Quelques jours après sa création, le CNAP (Concertation nationale entre acteurs politiques) connaît déjà sa première défection. Après avoir émis des réserves dès l’annonce de la mise en place de ce nouveau cadre de discussions lancé entre majorité et opposition, le Comité d’Action pour le Renouveau (CAR) a décidé la semaine dernière, d’en claquer la porte. Raison officielle «solder la crise post-électorale ». Tel est en substance le contenu de la lettre de notification signée par le premier vice-président du parti, Yendouban Konlani envoyée au ministre de l’Administration territoriale et de la Décentralisation , Payadowa Boukpessi, pour lui signifier la « suspension de la participation du CAR au dialogue ».

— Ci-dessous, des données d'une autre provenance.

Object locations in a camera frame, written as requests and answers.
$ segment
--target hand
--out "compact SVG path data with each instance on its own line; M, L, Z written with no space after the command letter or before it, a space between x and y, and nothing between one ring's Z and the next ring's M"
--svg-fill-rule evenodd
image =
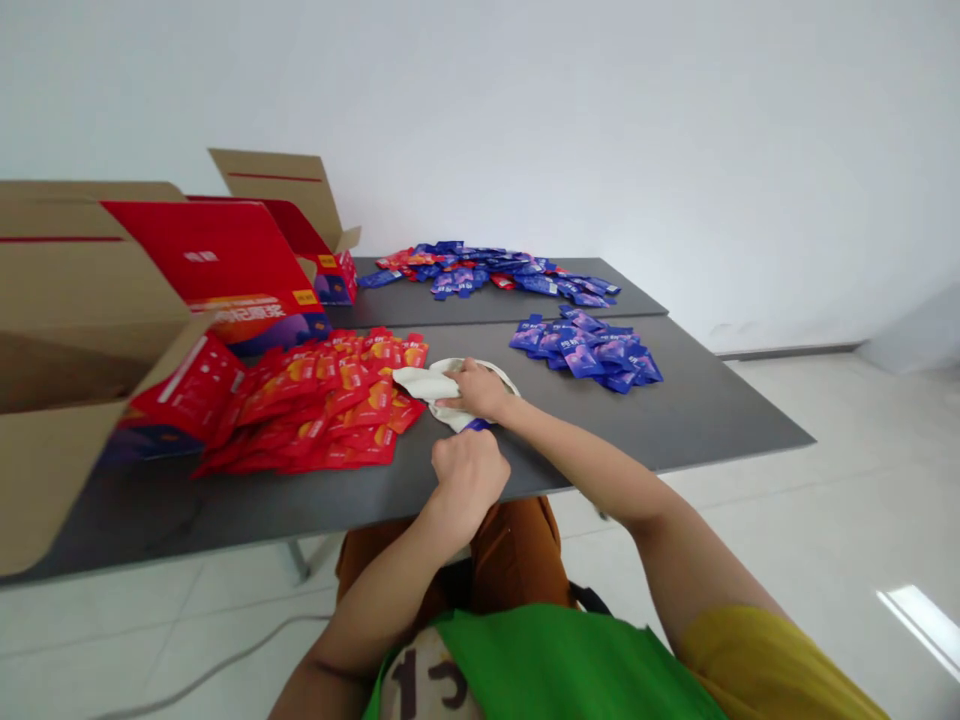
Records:
M437 405L466 410L471 415L499 422L498 417L511 397L499 375L473 358L463 361L460 372L450 371L444 375L456 380L460 397L437 400Z
M465 430L438 440L432 461L439 485L423 515L451 544L452 554L473 539L487 511L500 499L510 463L489 430Z

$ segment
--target white cloth
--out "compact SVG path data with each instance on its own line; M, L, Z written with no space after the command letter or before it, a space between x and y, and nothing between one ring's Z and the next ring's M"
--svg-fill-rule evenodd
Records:
M514 395L520 395L517 386L513 384L507 374L493 363L484 360L477 360L478 365L493 370L507 389ZM443 373L446 371L458 371L463 367L463 358L446 358L437 360L428 368L398 368L393 371L393 379L406 388L412 397L418 400L424 400L430 413L440 422L450 426L458 433L463 430L470 422L476 418L463 410L454 408L437 407L437 400L441 398L452 398L460 396L460 389L455 380L448 378Z

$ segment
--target person
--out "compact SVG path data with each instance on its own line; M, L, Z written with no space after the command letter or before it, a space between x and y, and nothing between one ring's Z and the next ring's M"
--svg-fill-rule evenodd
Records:
M497 504L510 466L488 431L436 443L414 520L347 533L330 623L271 718L882 718L702 517L591 433L466 359L450 407L516 433L640 555L673 654L649 629L577 607L546 498ZM451 612L438 571L472 556Z

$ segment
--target table
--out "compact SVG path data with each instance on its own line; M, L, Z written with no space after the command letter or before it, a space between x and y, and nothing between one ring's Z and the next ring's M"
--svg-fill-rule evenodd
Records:
M429 295L426 288L419 289ZM654 471L815 442L668 316L636 315L618 319L617 324L632 325L639 332L664 383L620 396L591 380L552 372L544 361L530 360L507 347L513 322L393 329L423 333L431 346L430 361L474 355L499 365L527 399L599 434ZM513 468L504 499L569 487L524 442L500 428L495 433ZM408 517L420 510L435 487L430 448L448 435L446 426L424 415L399 439L392 465L342 472L191 481L197 458L187 456L97 473L51 552L30 570L0 578L0 584L281 542Z
M557 258L557 264L570 272L602 277L622 290L615 296L617 301L609 308L586 308L594 317L619 317L621 315L666 315L667 309L647 295L621 273L600 258ZM357 272L361 276L375 272L375 258L356 258ZM334 327L371 328L385 325L392 328L409 325L412 318L420 325L446 325L456 323L517 323L540 313L555 317L557 305L568 302L562 297L551 297L523 290L501 290L492 283L478 290L467 299L433 299L429 283L414 283L398 280L382 288L364 289L357 293L352 307L326 306L327 316Z

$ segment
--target tiled floor
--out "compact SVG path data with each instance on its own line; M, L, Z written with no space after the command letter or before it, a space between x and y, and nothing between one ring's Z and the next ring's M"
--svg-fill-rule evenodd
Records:
M960 623L960 373L894 378L850 355L732 367L819 444L665 479L892 717L960 717L960 683L877 596L915 585ZM579 493L553 506L570 576L661 632L627 534ZM299 587L274 546L0 593L0 718L154 700L330 612L336 548L303 545L320 570ZM154 717L263 718L319 630L288 627Z

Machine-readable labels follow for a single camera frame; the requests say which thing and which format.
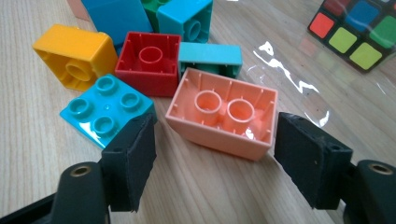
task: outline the red lego brick
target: red lego brick
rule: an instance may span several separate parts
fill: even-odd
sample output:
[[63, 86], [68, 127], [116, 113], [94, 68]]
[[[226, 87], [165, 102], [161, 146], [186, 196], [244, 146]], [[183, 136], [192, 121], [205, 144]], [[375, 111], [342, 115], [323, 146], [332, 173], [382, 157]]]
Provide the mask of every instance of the red lego brick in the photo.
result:
[[147, 96], [174, 96], [180, 41], [180, 35], [128, 33], [116, 66], [117, 77]]

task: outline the lego duplo brick
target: lego duplo brick
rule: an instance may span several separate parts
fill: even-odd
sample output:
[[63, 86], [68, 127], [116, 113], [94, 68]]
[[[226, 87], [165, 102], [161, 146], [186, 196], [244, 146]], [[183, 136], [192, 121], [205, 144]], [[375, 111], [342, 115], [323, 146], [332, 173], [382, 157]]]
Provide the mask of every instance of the lego duplo brick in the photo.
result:
[[272, 146], [277, 91], [187, 68], [165, 115], [184, 138], [248, 160]]
[[99, 32], [111, 36], [118, 54], [130, 31], [152, 32], [140, 0], [82, 0]]
[[178, 84], [179, 44], [179, 35], [128, 33], [117, 77], [147, 96], [173, 96]]
[[108, 35], [60, 24], [50, 27], [33, 49], [66, 88], [76, 91], [114, 73], [118, 59]]
[[308, 31], [353, 67], [369, 72], [396, 51], [396, 1], [325, 0]]
[[236, 78], [242, 67], [242, 52], [236, 45], [181, 42], [178, 53], [180, 77], [187, 67]]
[[206, 43], [212, 7], [213, 0], [172, 0], [158, 8], [160, 33], [181, 35], [184, 42]]
[[72, 9], [73, 14], [75, 17], [82, 19], [84, 21], [90, 21], [90, 15], [88, 14], [87, 9], [82, 5], [81, 0], [67, 0], [67, 3]]
[[148, 20], [151, 23], [151, 27], [155, 33], [160, 32], [160, 26], [157, 19], [158, 8], [168, 3], [170, 0], [141, 0], [143, 8], [148, 15]]
[[148, 113], [156, 115], [147, 96], [108, 74], [72, 100], [61, 117], [105, 148], [130, 119]]

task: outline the yellow lego brick
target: yellow lego brick
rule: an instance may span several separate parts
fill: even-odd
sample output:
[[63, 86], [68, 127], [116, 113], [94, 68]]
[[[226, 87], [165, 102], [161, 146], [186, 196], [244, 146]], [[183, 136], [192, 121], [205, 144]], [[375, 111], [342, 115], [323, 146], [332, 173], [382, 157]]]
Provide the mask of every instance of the yellow lego brick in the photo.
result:
[[85, 91], [96, 79], [114, 74], [117, 53], [105, 33], [55, 24], [34, 44], [33, 49], [69, 89]]

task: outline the blue lego brick
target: blue lego brick
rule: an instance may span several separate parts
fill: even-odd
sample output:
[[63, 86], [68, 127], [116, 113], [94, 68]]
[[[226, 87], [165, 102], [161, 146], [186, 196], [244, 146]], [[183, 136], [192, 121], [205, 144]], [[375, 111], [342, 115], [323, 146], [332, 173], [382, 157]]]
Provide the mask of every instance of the blue lego brick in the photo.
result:
[[180, 78], [187, 67], [236, 78], [242, 67], [241, 48], [236, 45], [181, 42], [178, 53]]
[[96, 30], [113, 39], [117, 53], [120, 53], [128, 32], [152, 32], [140, 0], [82, 0], [82, 3]]
[[184, 42], [209, 39], [213, 0], [172, 0], [158, 8], [160, 33], [181, 35]]
[[154, 103], [108, 74], [72, 100], [61, 117], [100, 148], [105, 148], [130, 119], [147, 113], [155, 117]]

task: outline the turquoise lego brick
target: turquoise lego brick
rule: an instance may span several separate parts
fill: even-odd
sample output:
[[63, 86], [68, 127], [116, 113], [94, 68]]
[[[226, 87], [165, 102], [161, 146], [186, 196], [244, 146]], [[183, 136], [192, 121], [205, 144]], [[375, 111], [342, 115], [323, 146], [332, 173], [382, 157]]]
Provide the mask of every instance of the turquoise lego brick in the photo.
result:
[[118, 54], [130, 31], [152, 32], [140, 0], [82, 0], [98, 32], [108, 34]]
[[105, 148], [130, 119], [148, 113], [155, 122], [154, 103], [147, 96], [108, 74], [72, 100], [61, 117]]
[[181, 42], [178, 53], [180, 78], [187, 67], [236, 78], [242, 67], [241, 48], [236, 45]]
[[172, 0], [158, 8], [160, 33], [181, 35], [181, 41], [206, 43], [213, 0]]

Pourtant, tout avait bien commencé. Alors qu’aucun dialogue structuré entre pouvoir et opposition n’a plus eu lieu depuis celui organisé sous l’égide de la CEDEAO entre 2017 et 2018, et au lendemain de la débâcle électorale de l’opposition, désormais prise dans une léthargie dont l’ampleur reste inédite , empêtrée dans ses contradictions et ses conflits de leadership, les deux parties ont fini par prendre langue sur initiative du Gouvernement. Le prétexte fut celui de l’organisation des élections régionales. Mais il s’agit surtout de créer un cadre où auront lieu les discussions devant permettre une vie politique apaisée. L’essentiel n’étant d’ailleurs pas là, mais plutôt dans le fait que la classe politique togolaise se reparle de nouveau. Elle a, dans son écrasante majorité, compris cela : de l’UFC au NET, en passant par la CPP ou la très contestataire ANC, qui par la voix de son vice-président, a émis un à priori favorable vis-à-vis de l’initiative.
Dans ce contexte, en adoptant cette posture isolée de refus, le CAR se marginalise davantage. En effet, depuis les glorieuses 90 sanctionnées par de bons résultats aux premières législatives multipartites post-conférence nationale souveraine, le parti de feu Yawovi Agboyibo est tombé dans un cycle de défaites électorales, entretenues par des positions aussi illisibles qu’inopérantes. En courant d’abord derrière l’UFC considérée à l’époque comme une « formation radicale », ensuite derrière l’ANC qui lui a succédé sur ce positionnement, puis le PNP, le CAR a fini par perdre son identité voire son âme, brouillé son message et embrouillé ses sympathisants, pour avoir tourné le dos à l’idée sur laquelle il s’est construit : les progrès politiques se réalisent grâce au dialogue.
Sans tirer aucune leçon des échecs de sa nouvelle posture dont personne n’est dupe, la formation du « Bélier de Kouvé » a trouvé un nouveau lièvre derrière lequel faire la course au radicalisme : la Dynamique Kpodzro. Qui s’en est rapidement félicitée, presque heureuse de sortir enfin de son isolement. En continuant à emprunter cette voie sans issue et en l’absence désormais de sa figure emblématique, le CAR risque de demeurer encore longtemps ( et pour toujours ?) en panne.